Murdock was taught by A. G. Keller, and earned his Ph.D. under William Graham Sumner at Yale in 1925
(Levinson and Ember 1996:262). Sumner wished to create a comparative social science based on a
“centrally located cross-cultural sample” (Tobin 1990:473). Murdock accomplished that, based on the
original idea of Sumner’s central index. Sumner had begun the work of several volumes, most influential
to the eventual work of Murdock in compiling the HRAF was the index completed posthumously by
Sumner’s successor, A.G. Keller .
Alfred Louis Kroeber was born in Hoboken, N.J., June 11, 1876, and died Oct. 5, 1960. He is often
considered the most influential American cultural anthropologist after Franz Boas, who was one of his
professors. He held tenure (1901-46) at the University of California at Berkeley. Kroeber was involved in
regional cross-cultural study, comparing cultures to each other, not abstracted cultural traits, which he
opposed. He advanced the study of California Indians and developed important theories about the nature
of culture. Kroeber believed that human culture could not be entirely explained by psychology, biology, or
related sciences, but required a science of its own. He was a major figure in the emergence of anthropology
as an academic discipline. Kroeber published prolifically until the time of his death at the age of 85. His
major works include “Anthropology” (1923; rev. ed. 1948); “Handbook of the Indians of California” (1925);
“Configurations of Culture Growth” (1944); “Culture; a Critical Review of Concepts and Definitions”

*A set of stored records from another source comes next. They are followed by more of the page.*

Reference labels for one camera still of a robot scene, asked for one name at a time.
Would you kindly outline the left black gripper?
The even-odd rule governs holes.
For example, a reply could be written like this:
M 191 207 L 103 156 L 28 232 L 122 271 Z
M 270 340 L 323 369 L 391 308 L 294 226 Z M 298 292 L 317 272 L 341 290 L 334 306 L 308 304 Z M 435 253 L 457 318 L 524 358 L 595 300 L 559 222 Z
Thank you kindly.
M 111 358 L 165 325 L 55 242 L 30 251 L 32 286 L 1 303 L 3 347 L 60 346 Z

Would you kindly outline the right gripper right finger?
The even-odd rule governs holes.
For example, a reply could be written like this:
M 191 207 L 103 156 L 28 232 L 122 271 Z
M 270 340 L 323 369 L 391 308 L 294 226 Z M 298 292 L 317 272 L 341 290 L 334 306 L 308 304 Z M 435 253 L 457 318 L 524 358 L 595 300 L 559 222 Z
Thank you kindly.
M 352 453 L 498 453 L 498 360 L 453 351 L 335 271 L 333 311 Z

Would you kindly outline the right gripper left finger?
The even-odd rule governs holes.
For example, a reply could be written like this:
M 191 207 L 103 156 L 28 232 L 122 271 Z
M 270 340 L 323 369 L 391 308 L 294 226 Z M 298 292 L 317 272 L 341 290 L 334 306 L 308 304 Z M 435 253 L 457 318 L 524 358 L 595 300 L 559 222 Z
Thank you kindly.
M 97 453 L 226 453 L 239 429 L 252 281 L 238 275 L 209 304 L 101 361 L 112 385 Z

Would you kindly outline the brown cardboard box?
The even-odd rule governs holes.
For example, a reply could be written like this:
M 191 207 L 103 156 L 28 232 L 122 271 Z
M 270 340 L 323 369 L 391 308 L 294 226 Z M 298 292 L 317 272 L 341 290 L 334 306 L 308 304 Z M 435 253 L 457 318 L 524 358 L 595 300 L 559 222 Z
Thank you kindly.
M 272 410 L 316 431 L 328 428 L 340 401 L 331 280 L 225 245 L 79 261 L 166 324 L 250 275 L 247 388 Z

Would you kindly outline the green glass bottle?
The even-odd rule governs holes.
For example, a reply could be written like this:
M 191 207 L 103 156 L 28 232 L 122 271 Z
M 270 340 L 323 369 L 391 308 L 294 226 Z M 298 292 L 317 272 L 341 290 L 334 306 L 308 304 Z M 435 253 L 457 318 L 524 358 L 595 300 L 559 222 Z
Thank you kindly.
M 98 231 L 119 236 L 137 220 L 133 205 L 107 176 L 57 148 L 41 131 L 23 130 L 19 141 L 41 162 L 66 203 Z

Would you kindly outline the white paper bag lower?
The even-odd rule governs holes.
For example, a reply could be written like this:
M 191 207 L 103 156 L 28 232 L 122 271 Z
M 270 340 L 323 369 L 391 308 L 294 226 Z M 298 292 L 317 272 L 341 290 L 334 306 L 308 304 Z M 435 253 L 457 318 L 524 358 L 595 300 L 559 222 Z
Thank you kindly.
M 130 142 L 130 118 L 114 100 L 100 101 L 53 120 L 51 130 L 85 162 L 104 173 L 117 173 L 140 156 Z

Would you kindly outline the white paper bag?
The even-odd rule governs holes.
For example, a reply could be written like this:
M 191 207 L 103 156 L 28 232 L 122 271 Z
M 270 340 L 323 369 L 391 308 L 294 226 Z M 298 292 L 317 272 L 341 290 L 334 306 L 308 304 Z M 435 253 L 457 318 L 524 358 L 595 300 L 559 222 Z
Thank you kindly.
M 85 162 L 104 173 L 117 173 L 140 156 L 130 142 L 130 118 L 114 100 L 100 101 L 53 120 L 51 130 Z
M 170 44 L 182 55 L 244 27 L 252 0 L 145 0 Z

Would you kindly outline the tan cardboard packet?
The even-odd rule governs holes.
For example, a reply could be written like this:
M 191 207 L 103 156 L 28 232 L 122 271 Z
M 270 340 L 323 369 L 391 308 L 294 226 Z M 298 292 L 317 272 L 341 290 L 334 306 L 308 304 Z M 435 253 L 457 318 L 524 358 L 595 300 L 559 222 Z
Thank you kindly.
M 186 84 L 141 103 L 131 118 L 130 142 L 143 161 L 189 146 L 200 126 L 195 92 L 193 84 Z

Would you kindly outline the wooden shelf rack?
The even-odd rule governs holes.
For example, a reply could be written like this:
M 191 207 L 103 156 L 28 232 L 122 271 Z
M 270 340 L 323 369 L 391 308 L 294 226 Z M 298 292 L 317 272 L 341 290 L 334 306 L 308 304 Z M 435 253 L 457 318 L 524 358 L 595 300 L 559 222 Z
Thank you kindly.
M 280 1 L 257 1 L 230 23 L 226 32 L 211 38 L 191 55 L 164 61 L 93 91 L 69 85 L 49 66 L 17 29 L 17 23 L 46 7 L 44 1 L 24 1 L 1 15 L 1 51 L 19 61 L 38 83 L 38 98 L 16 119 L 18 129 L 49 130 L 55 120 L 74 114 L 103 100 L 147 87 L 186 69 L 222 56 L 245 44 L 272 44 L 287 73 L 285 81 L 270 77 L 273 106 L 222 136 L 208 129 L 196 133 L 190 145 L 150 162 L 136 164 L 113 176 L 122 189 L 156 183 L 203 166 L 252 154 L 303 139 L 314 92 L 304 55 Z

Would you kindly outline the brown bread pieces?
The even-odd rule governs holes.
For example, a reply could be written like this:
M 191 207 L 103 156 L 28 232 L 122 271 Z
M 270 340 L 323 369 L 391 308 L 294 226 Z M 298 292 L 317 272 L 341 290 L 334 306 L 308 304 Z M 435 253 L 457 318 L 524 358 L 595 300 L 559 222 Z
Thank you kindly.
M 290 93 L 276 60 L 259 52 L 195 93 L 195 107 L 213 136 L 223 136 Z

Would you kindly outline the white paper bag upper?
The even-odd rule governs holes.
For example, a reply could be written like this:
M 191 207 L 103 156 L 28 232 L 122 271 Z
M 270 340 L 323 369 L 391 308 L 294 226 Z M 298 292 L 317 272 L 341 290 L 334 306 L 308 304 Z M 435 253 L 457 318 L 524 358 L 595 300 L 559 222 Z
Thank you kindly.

(1952), which he co-authored with Clyde Kluckhohn; and “Style and Civilizations” (1957) (Kowalewski
1995).
Harold E. Driver, born 1907 -, was a Professor of Anthropology at Indiana University. His field research
was concentrated in California and New Mexico. Comparative statistical methodology and culture area
classifications were his areas of specialization. There is an excellent article by Driver in Readings in Cross-
Cultural Methodology, entitled, “Introduction to Statistics for Comparative Research, which looks at such
methods as chi-square and phi for the correlation between culture features. This article is written for the
fairly unsophisticated statistician and is useful for comparative studies with other applications than just
cross-cultural analysis.
Clellan Ford, born 1909 -, was a professor of Anthropology at Yale and President of the HRAF. He took
over the Human Relations program from Murdock. His field research areas were in the Northwest Coast of
the United States, and the Fiji Islands. Comparative studies and human sexual behavior were his focus
areas.
David Levinson, born 1947-, and a prolific producer of anthropological encyclopedias, as well as cross-
cultural work. Levinson has edited guide books for the use and understanding of the HRAF as well as
books and articles that explain the studies that have been done utilizing the HRAF.
Other leading figures include many students of Murdock’s at Yale such as John and Beatrice Whiting, who
conducted “The Six Cultures Project” with Irvin L. Child and William Lambert, and Melvin Ember, who is
co-editor with Levinson and a major contributor to the “Encyclopedia of Cultural Anthropology” (1996).
Key Works
Listed chronologically
Morgan Louis Henry 1871 Systems of Consanguinity. Washington, D.C.: Smithsonian Institution.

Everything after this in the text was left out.